## INSTRUCTIONS TO FOLLOW
The output is the lines below from the one with "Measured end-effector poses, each" through the one with "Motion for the", both included, printed exactly and with no other line.

#####

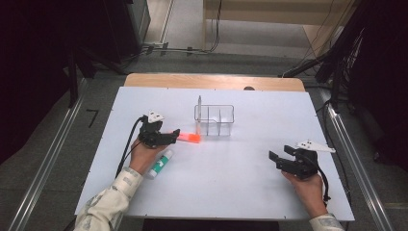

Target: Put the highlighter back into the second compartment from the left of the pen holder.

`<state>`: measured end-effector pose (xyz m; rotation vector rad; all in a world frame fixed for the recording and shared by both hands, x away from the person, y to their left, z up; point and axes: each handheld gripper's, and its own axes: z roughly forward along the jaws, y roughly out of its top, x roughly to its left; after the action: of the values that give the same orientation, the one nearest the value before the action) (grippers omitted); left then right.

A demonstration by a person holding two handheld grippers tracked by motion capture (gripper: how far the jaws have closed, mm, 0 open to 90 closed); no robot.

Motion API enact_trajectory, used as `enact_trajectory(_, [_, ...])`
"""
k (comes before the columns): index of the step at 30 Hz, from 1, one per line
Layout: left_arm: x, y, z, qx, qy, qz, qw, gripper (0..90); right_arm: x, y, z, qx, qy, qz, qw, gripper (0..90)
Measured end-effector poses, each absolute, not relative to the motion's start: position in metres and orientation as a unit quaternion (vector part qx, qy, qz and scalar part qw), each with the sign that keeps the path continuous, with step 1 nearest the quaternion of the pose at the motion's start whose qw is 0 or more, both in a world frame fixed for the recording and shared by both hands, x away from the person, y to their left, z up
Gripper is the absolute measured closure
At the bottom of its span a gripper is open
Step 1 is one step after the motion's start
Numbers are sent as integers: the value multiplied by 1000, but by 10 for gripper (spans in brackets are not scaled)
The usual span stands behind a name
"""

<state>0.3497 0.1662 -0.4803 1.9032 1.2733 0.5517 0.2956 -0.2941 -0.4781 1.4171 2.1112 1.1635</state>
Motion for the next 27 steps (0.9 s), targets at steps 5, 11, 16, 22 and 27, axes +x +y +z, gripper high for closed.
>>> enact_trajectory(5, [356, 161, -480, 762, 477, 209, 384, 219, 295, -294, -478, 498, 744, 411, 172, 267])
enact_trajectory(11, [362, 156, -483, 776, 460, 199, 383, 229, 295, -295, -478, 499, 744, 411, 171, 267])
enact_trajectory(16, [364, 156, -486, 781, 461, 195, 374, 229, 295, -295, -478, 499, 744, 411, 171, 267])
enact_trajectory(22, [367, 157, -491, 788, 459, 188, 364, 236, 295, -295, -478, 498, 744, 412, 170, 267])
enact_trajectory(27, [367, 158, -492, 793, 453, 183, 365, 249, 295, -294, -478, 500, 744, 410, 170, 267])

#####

## ANSWER BOX
Measured end-effector poses, each absolute, not relative to the motion's start: position in metres and orientation as a unit quaternion (vector part qx, qy, qz and scalar part qw), each with the sign that keeps the path continuous, with step 1 nearest the quaternion of the pose at the motion's start whose qw is 0 or more, both in a world frame fixed for the recording and shared by both hands, x away from the person, y to their left, z up
Gripper is the absolute measured closure
At the bottom of its span a gripper is open
Step 1 is one step after the motion's start
Numbers are sent as integers: the value multiplied by 1000, but by 10 for gripper (spans in brackets are not scaled)
The usual span stands behind a name
"""

<state>0.3497 0.1662 -0.4803 1.9032 1.2733 0.5517 0.2956 -0.2941 -0.4781 1.4171 2.1112 1.1635</state>
Motion for the next 27 steps (0.9 s), targets at steps 5, 11, 16, 22 and 27, axes +x +y +z, gripper high for closed.

The answer was given in full.